Scientific Expertise
The challenge to the reviewer is to see what the authors themselves have not
seen. This is a daunting task. It requires scientific expertise of two main
sorts, (1) awareness of the literature, i.e., being right up to date, and,
more often a problem in my experience, knowing the old stuff and (2) mastery
of the relevant science, i.e., being able to apply and relate scientific
principles and findings to the new science.

Several different areas of expertise may be relevant for a given submission.
A paper that is sent to me, for example, may include elements of clinical
and applied science, general pulmonary physiology, basic lung and chest wall
mechanics, mathematical modeling, or stereology.
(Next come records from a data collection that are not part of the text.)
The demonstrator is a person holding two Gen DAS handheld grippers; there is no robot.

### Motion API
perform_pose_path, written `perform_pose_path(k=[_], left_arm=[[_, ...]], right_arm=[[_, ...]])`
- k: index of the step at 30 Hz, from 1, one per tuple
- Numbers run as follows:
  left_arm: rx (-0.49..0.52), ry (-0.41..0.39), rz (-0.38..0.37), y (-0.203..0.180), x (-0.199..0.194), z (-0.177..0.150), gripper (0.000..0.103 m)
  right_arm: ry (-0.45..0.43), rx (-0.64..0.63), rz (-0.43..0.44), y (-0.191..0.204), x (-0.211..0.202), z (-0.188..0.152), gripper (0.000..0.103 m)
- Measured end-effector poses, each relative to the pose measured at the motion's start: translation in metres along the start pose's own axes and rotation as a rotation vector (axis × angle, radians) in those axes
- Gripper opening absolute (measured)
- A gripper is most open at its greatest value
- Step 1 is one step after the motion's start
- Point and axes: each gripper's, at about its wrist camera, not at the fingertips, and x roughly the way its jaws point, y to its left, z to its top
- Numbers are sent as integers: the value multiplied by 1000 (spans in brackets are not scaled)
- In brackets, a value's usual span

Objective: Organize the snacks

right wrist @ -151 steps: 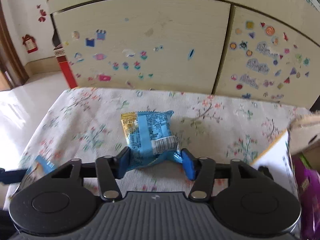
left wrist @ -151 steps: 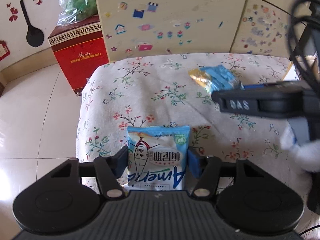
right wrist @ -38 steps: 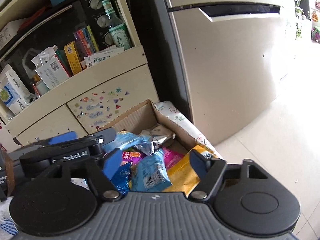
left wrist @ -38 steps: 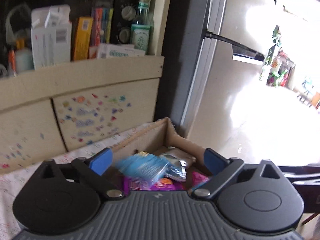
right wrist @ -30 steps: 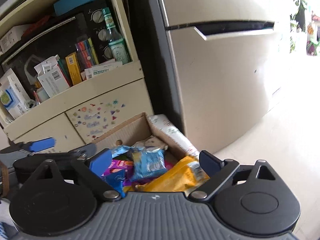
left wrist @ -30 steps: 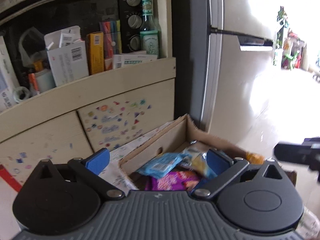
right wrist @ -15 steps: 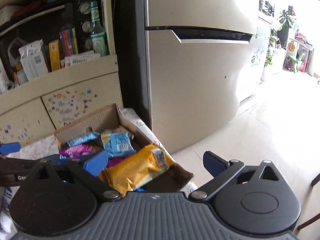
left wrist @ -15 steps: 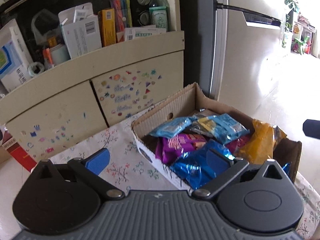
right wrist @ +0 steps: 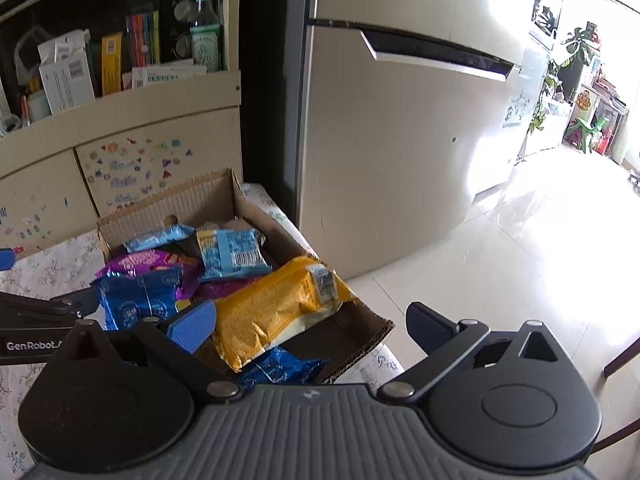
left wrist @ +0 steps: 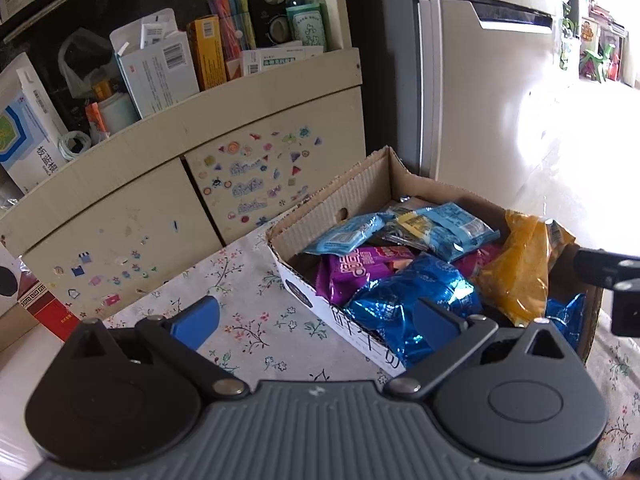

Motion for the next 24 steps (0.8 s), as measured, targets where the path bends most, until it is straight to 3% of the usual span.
perform_pose_path(k=[10,24], left_arm=[[29,47,18,-4,12,0,102],[44,86,21,-9,20,1,102]], right_arm=[[110,25,-7,5,20,-5,103],[150,15,-4,15,27,-7,103]])
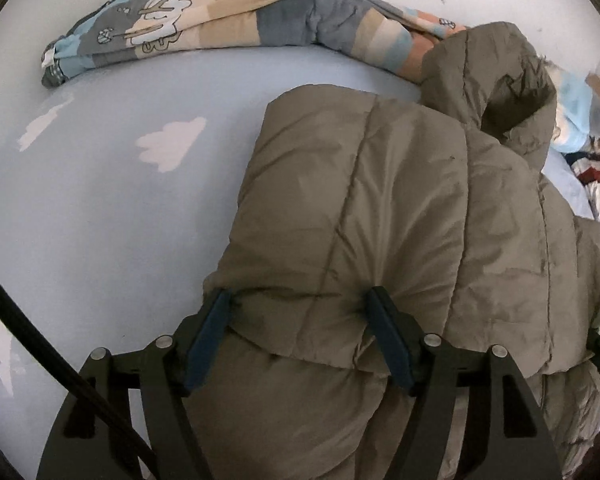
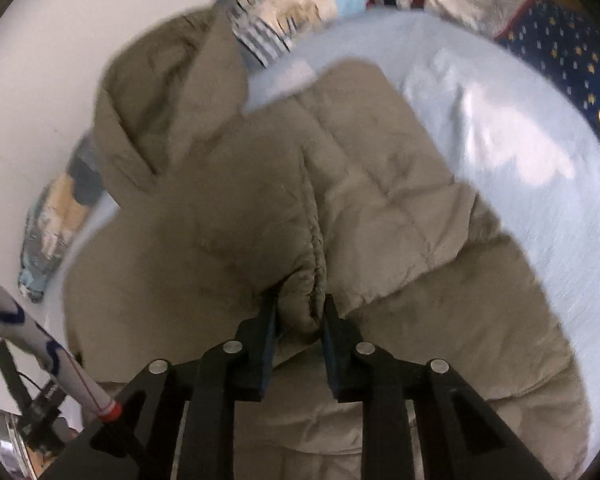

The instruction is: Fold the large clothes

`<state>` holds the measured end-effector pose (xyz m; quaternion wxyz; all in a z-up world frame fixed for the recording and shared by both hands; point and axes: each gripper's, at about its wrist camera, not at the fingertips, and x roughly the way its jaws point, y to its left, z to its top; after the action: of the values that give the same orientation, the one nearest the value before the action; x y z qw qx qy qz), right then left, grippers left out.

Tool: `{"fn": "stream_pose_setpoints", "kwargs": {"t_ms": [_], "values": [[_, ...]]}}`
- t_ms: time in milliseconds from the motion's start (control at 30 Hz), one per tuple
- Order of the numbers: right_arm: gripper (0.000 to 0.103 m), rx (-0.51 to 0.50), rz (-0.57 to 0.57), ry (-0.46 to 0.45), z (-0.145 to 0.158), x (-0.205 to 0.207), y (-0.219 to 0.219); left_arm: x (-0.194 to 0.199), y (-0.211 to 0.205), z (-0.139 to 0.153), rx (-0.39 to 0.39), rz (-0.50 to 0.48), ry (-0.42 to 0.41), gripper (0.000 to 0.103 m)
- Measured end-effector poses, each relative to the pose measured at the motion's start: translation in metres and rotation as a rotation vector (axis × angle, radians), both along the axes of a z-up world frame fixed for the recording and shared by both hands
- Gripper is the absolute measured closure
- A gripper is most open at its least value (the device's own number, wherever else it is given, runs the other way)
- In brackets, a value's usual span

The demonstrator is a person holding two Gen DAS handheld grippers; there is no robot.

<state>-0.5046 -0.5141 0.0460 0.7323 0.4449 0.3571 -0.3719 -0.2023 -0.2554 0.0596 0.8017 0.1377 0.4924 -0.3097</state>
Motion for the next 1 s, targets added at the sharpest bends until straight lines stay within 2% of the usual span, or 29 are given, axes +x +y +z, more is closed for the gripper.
{"fn": "stream_pose_setpoints", "kwargs": {"t_ms": [67, 167, 233, 333, 433, 500, 600, 700, 867, 933, 1000], "values": [[0.077, 0.029, 0.002, -0.016, -0.005, -0.003, -0.001, -0.001, 0.005, 0.009, -0.006, 0.012, 0.000, 0.033], [0.062, 0.033, -0.025, -0.036, 0.013, -0.016, 0.001, -0.005, 0.016, 0.038, -0.086, 0.053, -0.035, 0.033], [0.060, -0.017, -0.065, -0.036, 0.032, -0.029, 0.005, -0.015, 0.018, 0.060, -0.145, 0.054, -0.095, 0.033], [0.060, -0.155, -0.080, -0.016, 0.059, -0.036, 0.014, -0.033, 0.009, 0.074, -0.178, -0.016, -0.143, 0.033], [0.060, -0.200, -0.016, -0.070, 0.067, -0.023, 0.019, -0.051, -0.009, 0.066, -0.154, -0.099, -0.157, 0.033], [0.070, -0.200, 0.041, -0.081, 0.064, -0.011, 0.021, -0.059, -0.020, 0.054, -0.117, -0.141, -0.155, 0.033], [0.072, -0.209, 0.112, -0.029, 0.051, 0.013, 0.027, -0.064, -0.034, 0.036, -0.055, -0.178, -0.166, 0.032], [0.072, -0.210, 0.139, 0.052, 0.035, 0.028, 0.027, -0.062, -0.037, 0.019, -0.027, -0.182, -0.125, 0.032], [0.072, -0.168, 0.153, 0.103, 0.007, 0.034, 0.020, -0.061, -0.039, 0.015, -0.007, -0.190, -0.122, 0.031], [0.072, -0.168, 0.157, 0.112, 0.005, 0.036, 0.020, -0.063, -0.038, 0.019, -0.010, -0.187, -0.128, 0.031], [0.072, -0.161, 0.150, 0.107, 0.010, 0.034, 0.020, -0.066, -0.036, 0.031, -0.046, -0.181, -0.139, 0.031]]}}
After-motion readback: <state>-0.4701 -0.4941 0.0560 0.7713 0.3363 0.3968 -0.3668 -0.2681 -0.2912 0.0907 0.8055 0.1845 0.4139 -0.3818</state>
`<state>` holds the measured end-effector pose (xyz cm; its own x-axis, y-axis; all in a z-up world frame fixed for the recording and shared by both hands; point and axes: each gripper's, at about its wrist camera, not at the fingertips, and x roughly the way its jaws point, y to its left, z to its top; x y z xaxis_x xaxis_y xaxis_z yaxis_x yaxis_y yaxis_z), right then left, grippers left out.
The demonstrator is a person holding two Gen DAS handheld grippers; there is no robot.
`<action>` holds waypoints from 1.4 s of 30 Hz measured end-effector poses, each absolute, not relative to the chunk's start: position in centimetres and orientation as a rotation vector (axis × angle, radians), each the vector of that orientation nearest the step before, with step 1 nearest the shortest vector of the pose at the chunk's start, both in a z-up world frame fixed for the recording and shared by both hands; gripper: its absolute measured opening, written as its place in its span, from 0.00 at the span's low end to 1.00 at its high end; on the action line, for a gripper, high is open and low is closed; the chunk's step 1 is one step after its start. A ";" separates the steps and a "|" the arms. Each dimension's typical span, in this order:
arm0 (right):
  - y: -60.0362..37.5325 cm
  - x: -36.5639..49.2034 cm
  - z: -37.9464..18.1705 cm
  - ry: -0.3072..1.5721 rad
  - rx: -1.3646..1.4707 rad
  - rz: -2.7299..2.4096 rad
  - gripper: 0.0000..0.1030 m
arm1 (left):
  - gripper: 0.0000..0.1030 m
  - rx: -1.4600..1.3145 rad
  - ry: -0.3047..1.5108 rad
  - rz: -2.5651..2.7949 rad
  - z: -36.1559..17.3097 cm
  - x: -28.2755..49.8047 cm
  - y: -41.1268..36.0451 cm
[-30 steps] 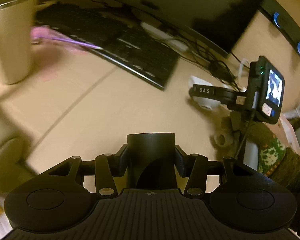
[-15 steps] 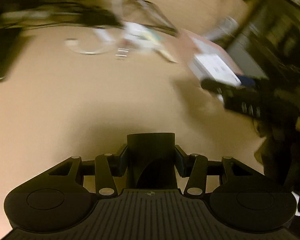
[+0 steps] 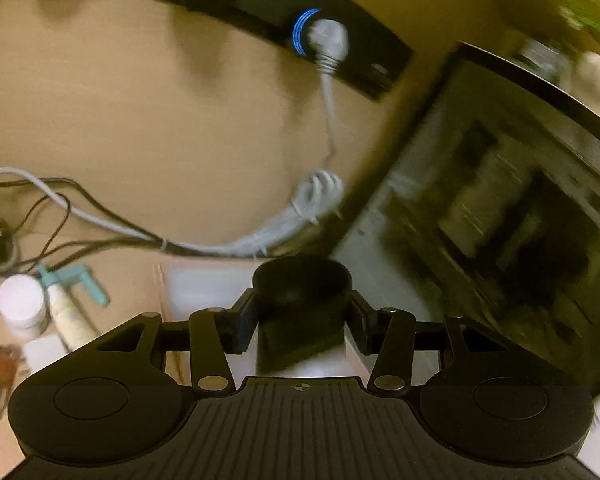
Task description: Organize rigid objects
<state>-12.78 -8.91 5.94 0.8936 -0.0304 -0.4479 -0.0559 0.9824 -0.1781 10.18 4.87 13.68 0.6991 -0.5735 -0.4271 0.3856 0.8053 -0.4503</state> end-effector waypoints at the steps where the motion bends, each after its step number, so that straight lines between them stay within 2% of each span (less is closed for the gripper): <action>1: -9.3 -13.0 5.8 0.472 -0.186 0.004 0.66 | 0.50 -0.341 0.579 -0.508 13.2 10.5 4.8; 10: -11.0 -10.4 4.8 0.539 -0.139 -0.009 0.66 | 0.52 -0.377 0.723 -0.465 6.1 8.1 9.4; 14: -11.0 -7.3 5.6 0.550 -0.100 0.014 0.66 | 0.51 -0.342 0.756 -0.487 5.2 8.8 8.7; 27: -11.3 -8.2 5.4 0.548 -0.084 0.026 0.66 | 0.49 -0.259 0.667 -0.592 10.7 12.4 2.8; 31: -12.6 -8.5 4.8 0.565 -0.074 -0.014 0.66 | 0.49 -0.191 0.647 -0.598 10.0 8.6 5.8; 34: -12.5 -7.6 5.9 0.522 -0.079 0.006 0.66 | 0.49 -0.240 0.643 -0.547 8.9 5.3 9.8; 39: -10.6 -1.4 10.8 0.338 -0.149 0.024 0.67 | 0.49 -0.358 0.663 -0.395 7.1 1.5 15.6; 40: -10.5 0.3 11.4 0.328 -0.149 0.030 0.72 | 0.49 -0.351 0.679 -0.366 6.7 0.8 16.3; 42: -9.8 3.4 12.2 0.366 -0.186 0.050 0.72 | 0.49 -0.320 0.714 -0.316 5.7 -0.5 17.4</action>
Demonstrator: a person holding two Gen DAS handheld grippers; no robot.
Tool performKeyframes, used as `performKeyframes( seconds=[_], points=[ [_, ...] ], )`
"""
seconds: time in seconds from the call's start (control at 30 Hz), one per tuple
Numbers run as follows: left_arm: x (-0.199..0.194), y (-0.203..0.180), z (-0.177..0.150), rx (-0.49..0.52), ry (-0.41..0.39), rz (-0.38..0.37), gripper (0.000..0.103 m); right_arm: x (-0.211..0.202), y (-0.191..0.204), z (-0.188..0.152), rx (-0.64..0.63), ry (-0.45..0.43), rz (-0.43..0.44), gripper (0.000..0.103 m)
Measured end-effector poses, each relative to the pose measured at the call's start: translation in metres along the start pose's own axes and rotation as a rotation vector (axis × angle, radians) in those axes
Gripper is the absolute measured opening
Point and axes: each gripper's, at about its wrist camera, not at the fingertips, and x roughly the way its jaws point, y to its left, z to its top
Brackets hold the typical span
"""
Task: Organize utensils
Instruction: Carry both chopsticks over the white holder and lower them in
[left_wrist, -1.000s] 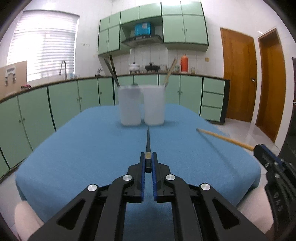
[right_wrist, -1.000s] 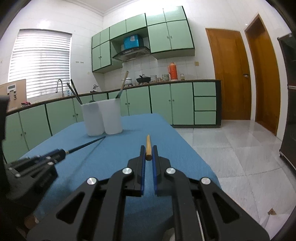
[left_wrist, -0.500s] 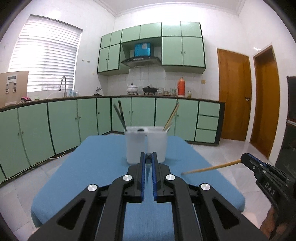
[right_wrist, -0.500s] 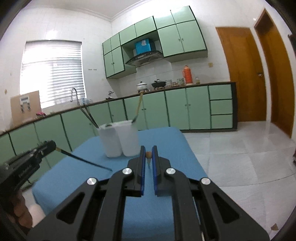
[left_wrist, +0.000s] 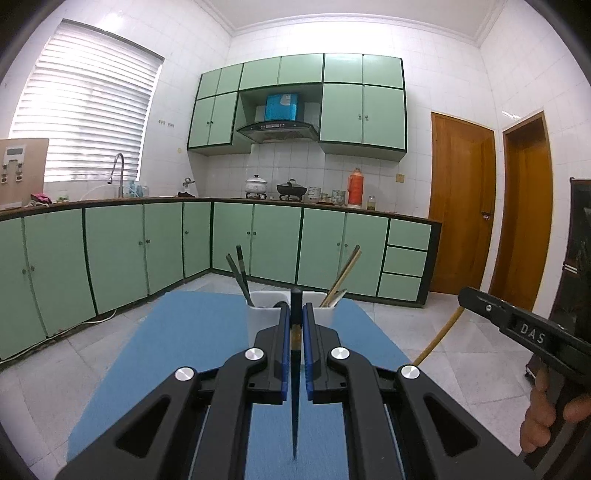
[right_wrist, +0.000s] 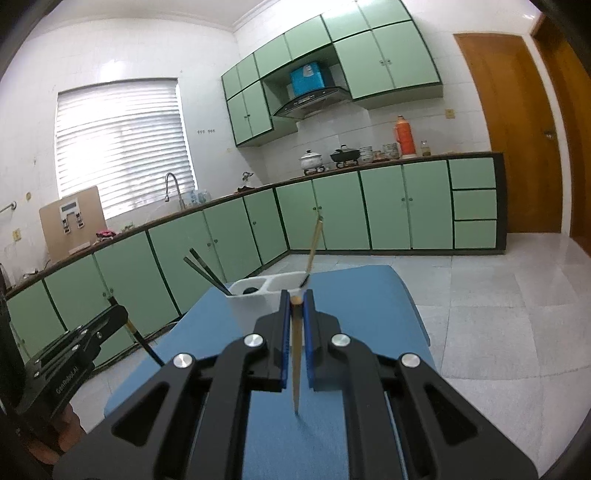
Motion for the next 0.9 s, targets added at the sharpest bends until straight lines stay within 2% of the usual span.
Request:
performKeyframes(
  seconds=[0.33, 0.43, 0.7, 0.9],
  points=[
    [0.010, 0.008, 0.033, 0.009, -0.036, -0.025, 0.007, 0.021, 0.028, 0.052, -0.093, -0.002, 0.074, 0.006],
    [0.015, 0.009, 0.049, 0.016, -0.063, -0.024, 0.007, 0.025, 0.031, 0.069, -0.101, -0.003, 0.093, 0.006],
    [0.036, 0.008, 0.102, 0.029, -0.155, -0.025, 0.007, 0.030, 0.039, 0.127, -0.135, -0.077, 0.097, 0.006],
    [0.065, 0.008, 0.141, 0.020, -0.239, -0.021, 0.007, 0.056, 0.038, 0.163, -0.148, -0.112, 0.077, 0.006]
  ],
)
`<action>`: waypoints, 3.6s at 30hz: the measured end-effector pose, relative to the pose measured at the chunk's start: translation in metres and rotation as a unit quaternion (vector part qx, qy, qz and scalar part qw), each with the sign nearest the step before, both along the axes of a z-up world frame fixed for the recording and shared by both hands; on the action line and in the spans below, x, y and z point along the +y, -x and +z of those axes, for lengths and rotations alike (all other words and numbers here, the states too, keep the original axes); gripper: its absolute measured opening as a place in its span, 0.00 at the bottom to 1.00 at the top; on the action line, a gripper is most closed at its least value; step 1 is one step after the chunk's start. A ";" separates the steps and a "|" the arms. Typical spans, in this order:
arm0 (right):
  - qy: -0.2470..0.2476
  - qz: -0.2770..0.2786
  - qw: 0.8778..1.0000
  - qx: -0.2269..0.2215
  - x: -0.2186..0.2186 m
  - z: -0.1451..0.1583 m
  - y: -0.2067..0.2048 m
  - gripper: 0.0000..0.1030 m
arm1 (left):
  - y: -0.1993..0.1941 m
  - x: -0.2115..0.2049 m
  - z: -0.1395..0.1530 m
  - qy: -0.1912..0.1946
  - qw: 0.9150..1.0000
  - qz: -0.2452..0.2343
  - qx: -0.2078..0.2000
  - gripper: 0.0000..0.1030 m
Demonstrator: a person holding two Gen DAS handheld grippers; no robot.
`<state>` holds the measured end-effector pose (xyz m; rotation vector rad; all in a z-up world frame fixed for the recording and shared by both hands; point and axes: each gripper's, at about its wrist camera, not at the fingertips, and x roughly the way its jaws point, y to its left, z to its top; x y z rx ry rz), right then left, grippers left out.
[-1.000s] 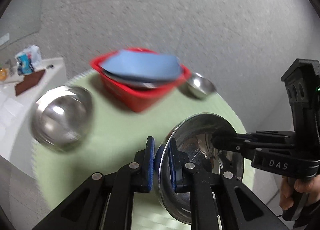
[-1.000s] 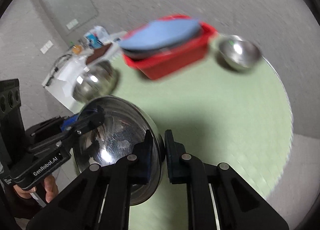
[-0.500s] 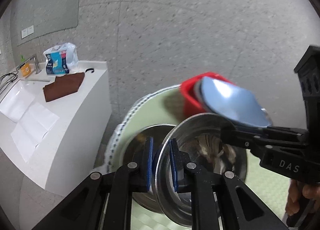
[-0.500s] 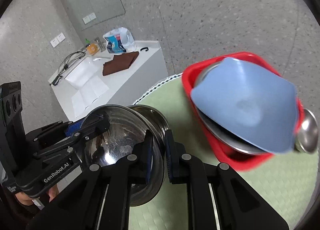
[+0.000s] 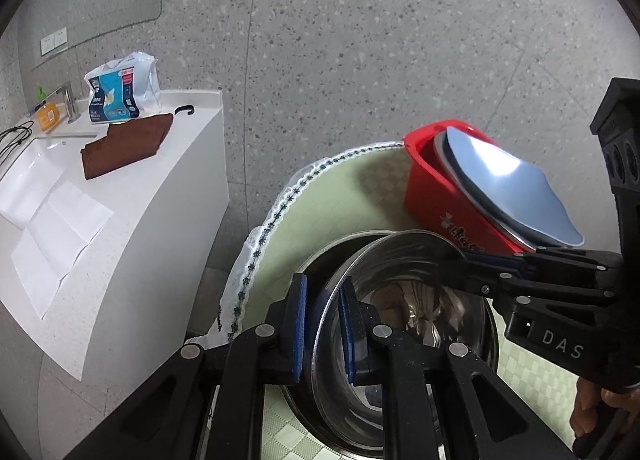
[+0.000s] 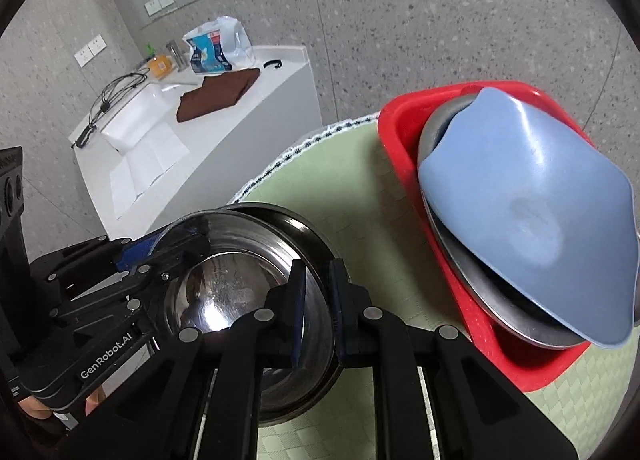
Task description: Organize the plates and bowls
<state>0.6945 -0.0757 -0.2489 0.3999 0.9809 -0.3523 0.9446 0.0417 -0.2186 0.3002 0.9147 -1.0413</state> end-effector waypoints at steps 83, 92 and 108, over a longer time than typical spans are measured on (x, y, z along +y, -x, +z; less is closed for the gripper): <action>-0.091 0.066 0.983 -0.148 -0.074 0.092 0.176 0.10 | 0.191 -0.023 0.100 0.111 0.979 0.162 -0.052 0.12; -0.085 0.089 0.989 -0.085 0.003 0.052 0.058 0.11 | 0.090 0.025 0.062 0.058 0.980 0.190 -0.007 0.11; -0.061 0.041 0.997 0.003 0.006 -0.006 0.015 0.15 | -0.012 -0.039 -0.001 -0.005 0.989 0.141 0.034 0.13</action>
Although my expertise is
uneven among these topics and a submission often requires significant
expertise in disciplines that I cannot cover responsibly, the Associate
Editor usually turns out to have selected reviewers to cover all main areas.

Helpful Attitude
Many reviews are not very helpful. Why not? A good review takes substantial
intellectual effort and time and is not immediately credited by the
reviewer's academic institution or peers (11). Indeed, authors' satisfaction
appears to be associated with acceptance for publication, not with the
quality of the review, at least for submissions to general medical journals
(12). Dissatisfied authors can see reviewers as being picky, hasty,
arbitrary, dogmatic, dismissive, superficial, wrong, judgmental, arrogant,
unfair, jealous, or self-serving. Such perceptions are quite predictable,
given the high stakes for the authors and the status of power and anonymity
of the reviewers. Occasionally such accusations are valid at some level.

Yet, an insightful and articulate review can substantially improve the
science and clarity of a submitted paper (8) and can advance the authors'
knowledge and ability to conduct and report science. The reviewer can be
fully as helpful as an involved laboratory colleague or a visiting
professor.

My approach is to be resolutely respectful. This does not mean watering down
the review; downplaying a concern; failing to demand justification,
explanation, and clarity; or avoiding a clear recommendation. It does mean
(even late at night, after a busy day, with a marginal manuscript) reading
with patience, objectivity, and openness to new ideas and approaches, and
reporting with complete clarity and without summarily closing off debate. It
also means being careful not to give rein to my competitive instincts.

Time
I frequently miss important insights on my first reading and then often have
to ruminate before I have a problem in full and articulate perspective. The
time required varies widely. Complex or novel techniques, methods, or
analyses require much more time than standard ones. Significant deficiencies
of presentation cloud and disadvantage a discouraging number of otherwise
scientifically meritorious submissions (13), burdening the reviewer with
figuring out exactly what has been done, what has been concluded, how the
authors reached their conclusions, and what is missing. It has been asserted
that the quality of review increases with the time expended up to but not
beyond 3 hours (6), but for many of the papers that come to my desk, 3 hours
would not suffice for a careful and helpful review. This experience is
confirmed by many colleagues and is abundantly clear in the content and care
that I see in others' reviews. A complex, potentially important paper can
certainly take a full working day (9).

Senior reviewers, surprisingly, are reported to do a worse job than their
juniors (7). That the seniors also spend less time (7) may be the
explanation for the lesser quality! Another possibility is that the seniors
are more ready to cut a review short when they determine that a paper has
clear, serious, irreparable scientific deficiencies and believe there is no
need to detail all deficiencies in a sloppily written paper. Nonetheless,
reviewers should be warned that "time is of the essence," in this setting
means "spend it, don't hurry it, even if you are senior."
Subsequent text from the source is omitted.